Terror a Alta Velocidade
A HISTÓRIA: Nesta nova versão do filme original “Super Expresso 109”, o clássico japonês de 1975 que inspirou “Speed — Perigo a Alta Velocidade”, de 1994, as autoridades entram numa corrida contra o tempo para salvar todas as pessoas a bordo de um comboio de alta velocidade que explode se abrandar para abaixo de 100 km/h.
"Terror a Alta Velocidade": na Netflix desde 23 de abril.
Crítica: Manuel São Bento
(Aprovado no Rotten Tomatoes. Membro de associações como OFCS, IFSC, OFTA. Veja mais no portfolio).
"Terror a Alta Velocidade" marca o regresso japonês a um dos 'thrillers' ferroviários mais intensos do cinema, quase cinquenta anos após o lançamento do clássico "The Bullet Train", de Junya Sato.
Esta "legacy sequel" é realizada por Shinji Higuchi ("Shin Godzilla", "Shin Ultraman") e conta com um argumento de Kazuhiro Nakagawa e Norichika Ōba. Apesar de atualizar o conceito ao mundo contemporâneo, a premissa narrativa é, em muito, semelhante à obra original, colocando novamente um comboio de alta velocidade no centro de uma ameaça explosiva: um misterioso terrorista plantou uma bomba no "comboio-bala" - Shinkansen, na língua materna - Hayabusa 60, sendo que a mesma explode se o comboio abrandar para menos de 100 km/h.

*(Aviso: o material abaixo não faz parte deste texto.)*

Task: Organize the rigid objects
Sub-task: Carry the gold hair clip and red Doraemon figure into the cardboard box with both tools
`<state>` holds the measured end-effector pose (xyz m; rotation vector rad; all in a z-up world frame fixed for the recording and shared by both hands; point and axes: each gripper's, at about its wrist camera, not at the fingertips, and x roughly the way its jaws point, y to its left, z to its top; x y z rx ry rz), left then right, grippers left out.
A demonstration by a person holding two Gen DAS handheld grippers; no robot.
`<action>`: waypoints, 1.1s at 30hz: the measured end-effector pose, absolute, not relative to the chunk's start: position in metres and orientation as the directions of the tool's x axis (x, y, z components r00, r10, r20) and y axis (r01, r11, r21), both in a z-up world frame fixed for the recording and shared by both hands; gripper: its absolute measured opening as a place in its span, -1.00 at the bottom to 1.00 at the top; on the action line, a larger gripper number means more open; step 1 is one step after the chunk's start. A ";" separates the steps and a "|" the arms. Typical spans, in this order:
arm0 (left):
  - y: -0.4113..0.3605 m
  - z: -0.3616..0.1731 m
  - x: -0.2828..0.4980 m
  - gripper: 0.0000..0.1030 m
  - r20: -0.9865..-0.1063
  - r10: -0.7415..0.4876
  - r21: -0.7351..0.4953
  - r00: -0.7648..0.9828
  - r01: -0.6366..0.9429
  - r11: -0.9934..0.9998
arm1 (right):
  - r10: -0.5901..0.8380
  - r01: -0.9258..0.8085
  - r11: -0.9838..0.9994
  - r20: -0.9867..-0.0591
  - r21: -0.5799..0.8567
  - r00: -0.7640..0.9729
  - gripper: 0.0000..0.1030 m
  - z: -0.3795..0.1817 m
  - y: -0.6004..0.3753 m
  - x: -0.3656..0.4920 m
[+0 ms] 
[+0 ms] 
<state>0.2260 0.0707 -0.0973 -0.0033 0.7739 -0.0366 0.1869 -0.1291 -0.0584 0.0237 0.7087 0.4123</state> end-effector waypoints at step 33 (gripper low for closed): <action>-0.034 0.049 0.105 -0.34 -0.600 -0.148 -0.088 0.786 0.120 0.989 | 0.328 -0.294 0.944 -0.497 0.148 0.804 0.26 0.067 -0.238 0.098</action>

O filme de 1975 é frequentemente citado como uma das inspirações primárias para 'thrillers' modernos centrados em veículos em movimento, tendo servido de referência direta para o popular "Speed", protagonizado por Keanu Reeves e Sandra Bullock. Combinando comentário social, tensão crescente e uma narrativa contida no espaço físico de um comboio, o clássico japonês moldou um subgénero que alia ação claustrofóbica a dilemas morais.
"Bullet Train Explosion" (no original) tinha, por isso, sapatos bem grandes para calçar. A distância respeitosa ao material original permite que novos espectadores possam envolver-se com a narrativa sem necessidade de conhecimento prévio, ainda que surjam pequenas referências que terão muito mais valor para fãs de longa data da obra de Sato. Entre as várias semelhanças entre os filmes, a diferença mais notória prende-se com o tom e impacto narrativo. Logo, a recomendação pessoal passará sempre por assistir à obra de 1975, sempre que possível.

Enquanto o clássico é marcado por situações de grande intensidade emocional e moral, "Terror a Alta Velocidade" aposta numa linha mais contida, com menos vítimas e um foco ligeiramente mais comercial, através de sequências de ação admitidamente impressionantes que, sem dúvidas, merecem elogios - contrariamente à produção de 1975, a empresa ferroviária japonesa apoiou a sequela com o "empréstimo" de comboios e locais reais para a rodagem. No entanto, a ausência de riscos mais sérios retira-lhe parte da gravidade e do peso dramático que definem o original, tornando esta sequela mais acessível, mas também, por vezes, mais superficial.
Entre os passageiros do comboio, existem personagens que oscilam entre o genérico e o potencial perdido. Jun Kaname interpreta um influenciador narcisista cujo arco de coragem é mais uma exigência do guião do que uma evolução natural. Um homem que procura redenção pelos erros do passado vê a sua história chegar ao fim sem qualquer tipo de resolução satisfatória. Uma professora, que poderia representar a indiferença institucional ou a negligência civil, é um vazio narrativo. Até o protagonista interpretado por Tsuyoshi Kusanagi, o responsável/inspetor do comboio, é igualmente uma figura que promete complexidade, mas, com a exceção de um ou outro momento, peca por maior profundidade.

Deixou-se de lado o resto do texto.